* [Source information]:
== Segment start ==

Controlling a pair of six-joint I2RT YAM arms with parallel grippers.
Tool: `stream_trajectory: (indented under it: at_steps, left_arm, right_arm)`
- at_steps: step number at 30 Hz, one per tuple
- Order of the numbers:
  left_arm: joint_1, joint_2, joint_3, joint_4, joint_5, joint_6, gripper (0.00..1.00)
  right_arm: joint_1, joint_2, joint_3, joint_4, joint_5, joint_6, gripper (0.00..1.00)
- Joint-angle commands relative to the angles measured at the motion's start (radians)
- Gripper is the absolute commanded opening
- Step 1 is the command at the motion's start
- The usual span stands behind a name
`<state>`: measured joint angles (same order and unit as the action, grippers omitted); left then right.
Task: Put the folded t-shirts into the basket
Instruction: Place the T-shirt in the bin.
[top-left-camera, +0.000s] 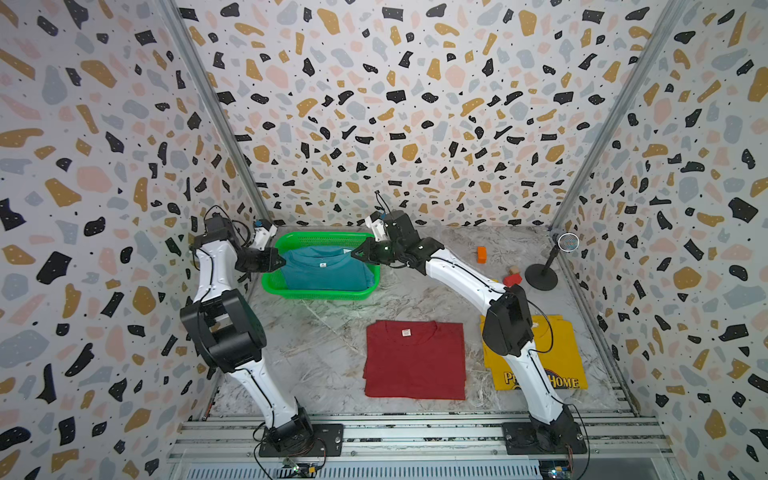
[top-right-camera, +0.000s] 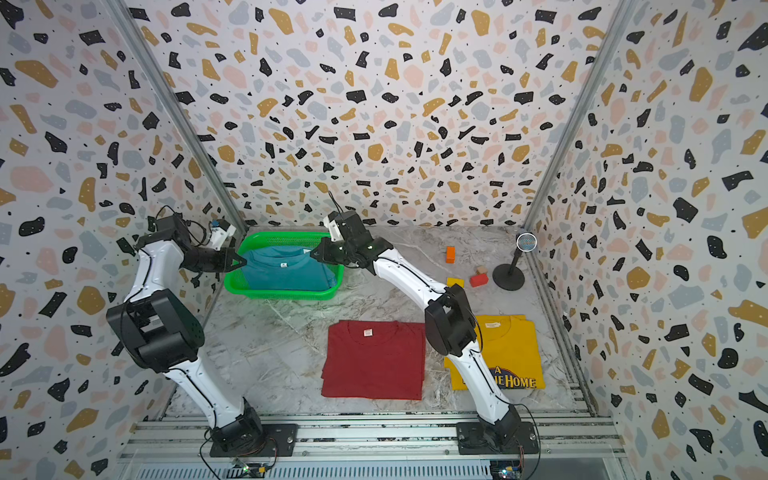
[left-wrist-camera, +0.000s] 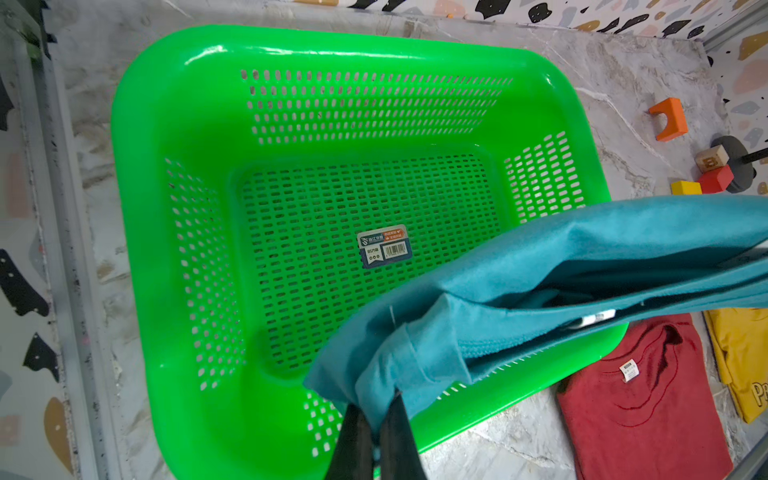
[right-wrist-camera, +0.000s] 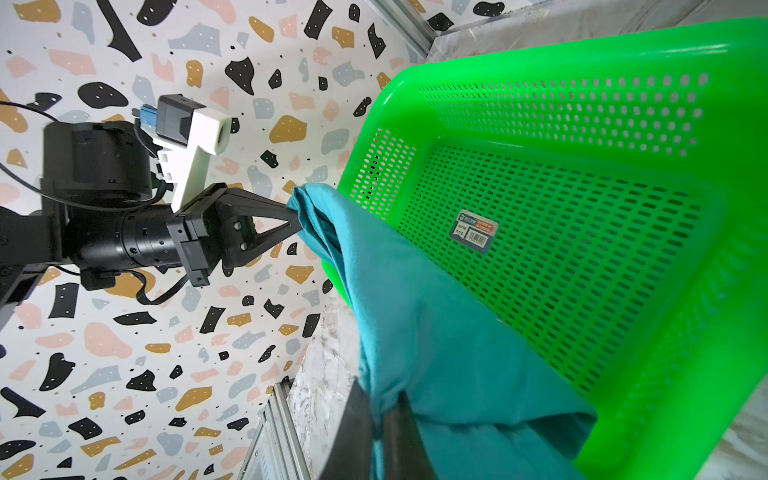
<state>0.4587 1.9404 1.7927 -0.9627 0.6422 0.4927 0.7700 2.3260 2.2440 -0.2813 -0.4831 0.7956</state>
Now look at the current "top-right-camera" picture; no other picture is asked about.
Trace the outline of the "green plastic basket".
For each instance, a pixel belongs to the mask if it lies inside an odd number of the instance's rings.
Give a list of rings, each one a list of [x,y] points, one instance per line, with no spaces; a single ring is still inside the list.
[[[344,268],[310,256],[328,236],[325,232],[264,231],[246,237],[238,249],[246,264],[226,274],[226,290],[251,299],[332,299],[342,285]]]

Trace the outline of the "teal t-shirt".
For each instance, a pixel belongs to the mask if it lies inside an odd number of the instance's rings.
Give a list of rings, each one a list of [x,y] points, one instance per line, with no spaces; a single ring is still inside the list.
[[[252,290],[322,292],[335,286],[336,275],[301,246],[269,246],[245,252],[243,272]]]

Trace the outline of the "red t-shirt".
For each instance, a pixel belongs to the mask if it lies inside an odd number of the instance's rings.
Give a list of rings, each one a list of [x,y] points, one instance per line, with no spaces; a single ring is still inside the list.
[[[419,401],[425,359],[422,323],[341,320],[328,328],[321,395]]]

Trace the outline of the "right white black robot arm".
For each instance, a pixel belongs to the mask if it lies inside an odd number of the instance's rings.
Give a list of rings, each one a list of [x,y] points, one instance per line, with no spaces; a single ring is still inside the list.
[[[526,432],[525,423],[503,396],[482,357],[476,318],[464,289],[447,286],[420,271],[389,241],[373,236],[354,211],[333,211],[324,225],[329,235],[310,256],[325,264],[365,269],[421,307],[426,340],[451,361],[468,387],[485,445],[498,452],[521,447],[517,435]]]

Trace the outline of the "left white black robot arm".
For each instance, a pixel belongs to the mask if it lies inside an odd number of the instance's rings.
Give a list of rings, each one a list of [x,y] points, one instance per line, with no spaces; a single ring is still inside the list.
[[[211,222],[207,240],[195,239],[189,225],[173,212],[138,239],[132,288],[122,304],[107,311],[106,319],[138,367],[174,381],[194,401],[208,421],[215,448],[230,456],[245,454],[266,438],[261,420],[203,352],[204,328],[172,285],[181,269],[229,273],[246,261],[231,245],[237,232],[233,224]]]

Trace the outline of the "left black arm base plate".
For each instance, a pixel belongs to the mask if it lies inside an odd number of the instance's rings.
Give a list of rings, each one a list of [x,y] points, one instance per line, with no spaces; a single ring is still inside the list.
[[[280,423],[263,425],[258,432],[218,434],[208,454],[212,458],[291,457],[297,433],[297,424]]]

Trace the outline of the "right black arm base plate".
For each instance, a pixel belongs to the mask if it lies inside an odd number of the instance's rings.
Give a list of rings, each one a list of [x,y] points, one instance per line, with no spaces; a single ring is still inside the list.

== Segment end ==

Please repeat the listing precisely, excluding the pictures it contains.

* [Finished exercise]:
Controlling a pair of six-joint I2RT YAM arms with parallel grippers.
Tool: `stream_trajectory: (indented under it: at_steps, left_arm, right_arm)`
- at_steps: step number at 30 Hz, one per tuple
- Order of the numbers:
  left_arm: joint_1, joint_2, joint_3, joint_4, joint_5, joint_6, gripper (0.00..1.00)
  right_arm: joint_1, joint_2, joint_3, joint_4, joint_5, joint_6, gripper (0.00..1.00)
- Joint-angle commands relative to the angles measured at the motion's start (radians)
- Gripper is the absolute commanded opening
- Step 1 is the command at the motion's start
- The usual span stands behind a name
`<state>`: measured joint angles (same order and unit as the action, grippers omitted); left then right.
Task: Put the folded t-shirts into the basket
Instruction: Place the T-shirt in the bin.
[top-left-camera, +0.000s] 
[top-right-camera, +0.000s] 
[left-wrist-camera, +0.000s] 
[right-wrist-camera, +0.000s] 
<state>0.4587 1.9404 1.7927 -0.9627 0.6422 0.4927 0.7700 2.3260 2.2440 -0.2813 -0.4831 0.7956</state>
Now look at the current "top-right-camera" picture; no other picture is asked about.
Trace the outline of the "green plastic basket".
For each instance, a pixel belongs to the mask if it lies inside an odd number of the instance's rings.
Give a list of rings, each one a list of [x,y] points, one instance per line, with no spaces; a single ring is still inside the list.
[[[344,268],[310,256],[328,236],[325,232],[264,231],[246,237],[238,249],[246,264],[226,274],[226,290],[251,299],[332,299],[342,285]]]

Trace the outline of the "teal t-shirt".
For each instance, a pixel belongs to the mask if it lies inside an odd number of the instance's rings.
Give a list of rings, each one a list of [x,y] points, one instance per line, with no spaces; a single ring is still inside the list.
[[[252,290],[322,292],[335,286],[336,275],[301,246],[269,246],[245,252],[243,272]]]

Trace the outline of the "red t-shirt".
For each instance, a pixel belongs to the mask if it lies inside an odd number of the instance's rings.
Give a list of rings, each one a list of [x,y] points, one instance per line, with no spaces; a single ring is still inside the list.
[[[419,401],[425,359],[422,323],[341,320],[328,328],[321,395]]]

Trace the outline of the "right white black robot arm".
For each instance, a pixel belongs to the mask if it lies inside an odd number of the instance's rings.
Give a list of rings, each one a list of [x,y] points, one instance per line, with no spaces; a single ring is still inside the list.
[[[526,432],[525,423],[503,396],[482,357],[476,318],[464,289],[447,286],[420,271],[389,241],[373,236],[354,211],[333,211],[324,225],[329,235],[310,256],[325,264],[365,269],[421,307],[426,340],[451,361],[468,387],[485,445],[498,452],[521,447],[517,435]]]

Trace the outline of the "left white black robot arm".
For each instance, a pixel belongs to the mask if it lies inside an odd number of the instance's rings.
Give a list of rings, each one a list of [x,y] points, one instance per line, with no spaces; a single ring is still inside the list.
[[[211,222],[207,240],[195,239],[189,225],[173,212],[138,239],[132,288],[122,304],[107,311],[106,319],[138,367],[174,381],[194,401],[208,421],[215,448],[230,456],[245,454],[266,438],[261,420],[203,352],[204,328],[172,285],[181,269],[229,273],[246,261],[231,245],[237,232],[233,224]]]

Trace the outline of the "left black arm base plate".
For each instance, a pixel belongs to the mask if it lies inside an odd number of the instance's rings.
Give a list of rings, each one a list of [x,y] points, one instance per line, with no spaces; a single ring is still inside the list.
[[[280,423],[263,425],[258,432],[218,434],[208,454],[212,458],[291,457],[297,433],[297,424]]]

Trace the outline of the "right black arm base plate".
For each instance, a pixel belongs to the mask if it lies inside an odd number of the instance's rings.
Give a list of rings, each one a list of [x,y] points, one instance per line, with no spaces; a single ring is still inside the list.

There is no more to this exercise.